Please find all lines in the data that hold the string "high" and copy them.

══════════════════════════════

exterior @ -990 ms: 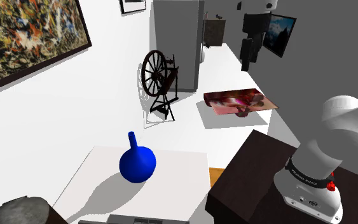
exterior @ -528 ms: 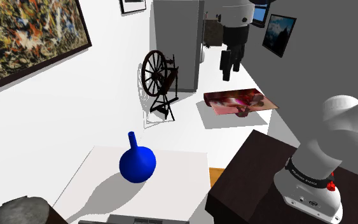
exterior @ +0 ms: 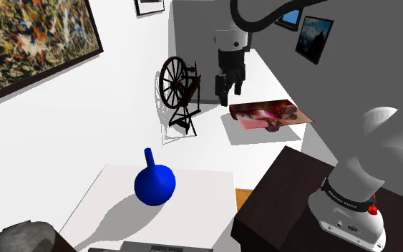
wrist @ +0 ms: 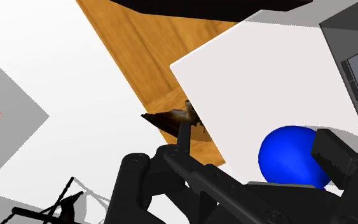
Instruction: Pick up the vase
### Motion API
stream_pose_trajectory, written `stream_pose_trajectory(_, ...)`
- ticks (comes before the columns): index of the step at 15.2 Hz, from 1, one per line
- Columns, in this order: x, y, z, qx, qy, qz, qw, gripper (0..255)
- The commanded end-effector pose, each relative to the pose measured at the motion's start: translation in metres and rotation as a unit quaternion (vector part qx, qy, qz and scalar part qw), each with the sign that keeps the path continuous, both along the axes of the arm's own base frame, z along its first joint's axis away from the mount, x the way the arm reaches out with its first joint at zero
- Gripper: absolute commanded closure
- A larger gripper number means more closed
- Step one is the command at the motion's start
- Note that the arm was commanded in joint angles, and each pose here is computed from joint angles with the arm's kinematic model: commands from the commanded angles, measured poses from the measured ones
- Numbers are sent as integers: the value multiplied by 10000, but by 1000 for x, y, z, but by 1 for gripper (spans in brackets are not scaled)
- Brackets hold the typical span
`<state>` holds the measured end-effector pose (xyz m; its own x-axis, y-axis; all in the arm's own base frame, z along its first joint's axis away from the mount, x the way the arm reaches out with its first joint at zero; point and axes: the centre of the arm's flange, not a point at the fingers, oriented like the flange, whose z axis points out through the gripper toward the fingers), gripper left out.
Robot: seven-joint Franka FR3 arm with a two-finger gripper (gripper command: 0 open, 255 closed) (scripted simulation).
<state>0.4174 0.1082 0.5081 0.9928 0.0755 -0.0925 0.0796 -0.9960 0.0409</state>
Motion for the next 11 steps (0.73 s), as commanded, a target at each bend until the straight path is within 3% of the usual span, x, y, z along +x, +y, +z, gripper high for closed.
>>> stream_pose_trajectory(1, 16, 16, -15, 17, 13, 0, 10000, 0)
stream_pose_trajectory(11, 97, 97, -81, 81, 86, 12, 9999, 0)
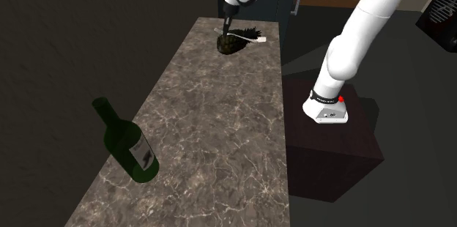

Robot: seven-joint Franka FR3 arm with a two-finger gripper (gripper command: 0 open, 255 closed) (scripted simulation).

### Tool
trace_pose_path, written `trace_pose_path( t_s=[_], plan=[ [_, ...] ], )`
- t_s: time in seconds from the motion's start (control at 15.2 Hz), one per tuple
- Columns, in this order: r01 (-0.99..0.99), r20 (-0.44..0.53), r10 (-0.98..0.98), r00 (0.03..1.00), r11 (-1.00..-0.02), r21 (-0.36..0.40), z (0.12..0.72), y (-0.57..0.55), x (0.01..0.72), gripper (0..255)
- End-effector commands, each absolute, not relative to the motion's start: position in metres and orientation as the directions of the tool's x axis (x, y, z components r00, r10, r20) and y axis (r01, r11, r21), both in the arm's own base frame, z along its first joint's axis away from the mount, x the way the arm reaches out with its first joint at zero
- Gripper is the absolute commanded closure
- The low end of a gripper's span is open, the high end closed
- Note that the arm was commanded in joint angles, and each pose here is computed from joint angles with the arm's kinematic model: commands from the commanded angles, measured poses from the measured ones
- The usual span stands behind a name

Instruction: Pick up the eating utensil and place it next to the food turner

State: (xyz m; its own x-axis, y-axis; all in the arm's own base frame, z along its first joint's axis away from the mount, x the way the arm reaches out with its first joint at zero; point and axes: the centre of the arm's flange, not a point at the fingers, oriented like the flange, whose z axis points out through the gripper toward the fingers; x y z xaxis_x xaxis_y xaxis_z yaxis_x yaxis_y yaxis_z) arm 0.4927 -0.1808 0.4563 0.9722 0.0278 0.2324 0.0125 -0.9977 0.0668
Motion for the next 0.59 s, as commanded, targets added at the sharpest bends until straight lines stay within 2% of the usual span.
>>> trace_pose_path(
  t_s=[0.0, 0.2, 0.26, 0.33, 0.53],
  plan=[
    [0.015, 0.037, 0.015, 0.999, -1.0, -0.005, 0.415, -0.206, 0.47, 255],
    [0.015, 0.037, 0.015, 0.999, -1.0, -0.005, 0.415, -0.245, 0.464, 255],
    [-0.01, 0.342, 0.042, 0.939, -0.989, 0.149, 0.457, -0.237, 0.499, 255],
    [-0.01, 0.342, 0.042, 0.939, -0.989, 0.149, 0.457, -0.237, 0.499, 0],
    [-0.013, 0.148, 0.008, 0.989, -0.99, 0.137, 0.49, -0.234, 0.499, 0]
  ],
)
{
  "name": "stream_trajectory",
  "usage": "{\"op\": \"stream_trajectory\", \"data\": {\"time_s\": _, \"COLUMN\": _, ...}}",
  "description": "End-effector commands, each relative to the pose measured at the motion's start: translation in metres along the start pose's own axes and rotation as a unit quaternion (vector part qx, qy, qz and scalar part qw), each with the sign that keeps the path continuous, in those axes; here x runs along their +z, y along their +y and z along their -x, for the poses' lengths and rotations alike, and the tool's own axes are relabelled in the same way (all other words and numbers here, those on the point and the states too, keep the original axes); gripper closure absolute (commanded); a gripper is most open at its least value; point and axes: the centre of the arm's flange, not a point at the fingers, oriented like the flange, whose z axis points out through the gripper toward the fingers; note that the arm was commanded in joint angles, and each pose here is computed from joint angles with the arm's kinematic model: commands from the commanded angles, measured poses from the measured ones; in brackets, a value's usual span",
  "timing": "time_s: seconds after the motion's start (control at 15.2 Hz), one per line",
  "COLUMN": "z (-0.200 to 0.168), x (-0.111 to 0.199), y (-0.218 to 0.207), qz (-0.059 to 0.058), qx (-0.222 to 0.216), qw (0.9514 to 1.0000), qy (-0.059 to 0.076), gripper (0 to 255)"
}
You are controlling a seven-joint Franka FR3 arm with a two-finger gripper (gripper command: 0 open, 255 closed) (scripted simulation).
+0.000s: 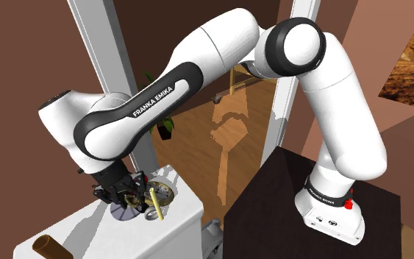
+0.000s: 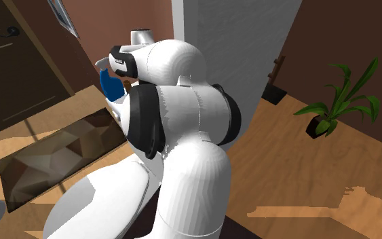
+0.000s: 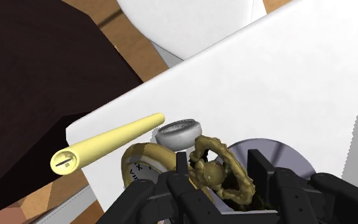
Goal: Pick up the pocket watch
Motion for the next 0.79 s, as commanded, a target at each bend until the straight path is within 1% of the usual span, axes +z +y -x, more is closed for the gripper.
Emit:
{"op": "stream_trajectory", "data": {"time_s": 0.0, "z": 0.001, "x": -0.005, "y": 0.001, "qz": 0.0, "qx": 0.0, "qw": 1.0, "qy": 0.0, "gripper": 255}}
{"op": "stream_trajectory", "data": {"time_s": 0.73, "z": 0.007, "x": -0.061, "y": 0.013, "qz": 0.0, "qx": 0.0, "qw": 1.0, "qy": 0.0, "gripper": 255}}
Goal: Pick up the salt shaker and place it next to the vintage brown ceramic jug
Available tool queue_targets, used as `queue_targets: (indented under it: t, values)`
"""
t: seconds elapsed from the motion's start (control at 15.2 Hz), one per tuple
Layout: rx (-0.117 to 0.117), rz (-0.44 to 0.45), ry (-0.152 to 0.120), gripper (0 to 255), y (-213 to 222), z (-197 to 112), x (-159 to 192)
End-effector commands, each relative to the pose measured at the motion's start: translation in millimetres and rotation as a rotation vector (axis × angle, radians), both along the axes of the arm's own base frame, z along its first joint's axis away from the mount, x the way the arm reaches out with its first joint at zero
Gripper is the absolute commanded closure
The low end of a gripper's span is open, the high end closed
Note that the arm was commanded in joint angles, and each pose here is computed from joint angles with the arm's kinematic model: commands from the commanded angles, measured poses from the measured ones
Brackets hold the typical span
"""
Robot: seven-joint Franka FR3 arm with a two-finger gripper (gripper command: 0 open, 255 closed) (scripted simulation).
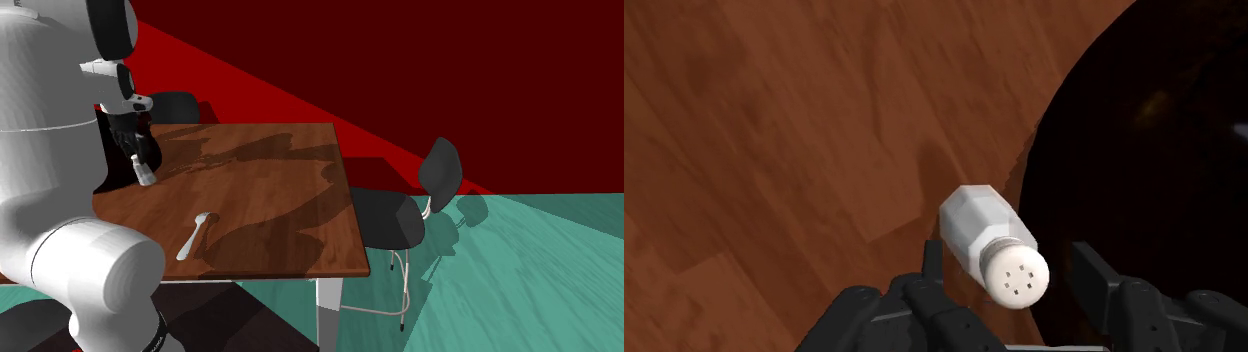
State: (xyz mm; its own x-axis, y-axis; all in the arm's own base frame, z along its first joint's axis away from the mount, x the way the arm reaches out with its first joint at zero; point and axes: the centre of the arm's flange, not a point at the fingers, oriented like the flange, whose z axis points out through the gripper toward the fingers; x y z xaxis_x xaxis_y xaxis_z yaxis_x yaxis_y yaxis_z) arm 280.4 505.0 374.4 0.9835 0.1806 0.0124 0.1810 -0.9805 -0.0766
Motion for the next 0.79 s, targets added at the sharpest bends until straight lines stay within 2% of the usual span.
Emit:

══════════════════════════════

TASK OUTPUT>
Motion for the next 11 steps (0.73 s), as commanded, a target at each bend until the straight path is within 3% of the usual span, x, y, z along +x, +y, +z, gripper high for closed.
- The low end of a gripper's span is open, the high end closed
The low end of a gripper's span is open, the high end closed

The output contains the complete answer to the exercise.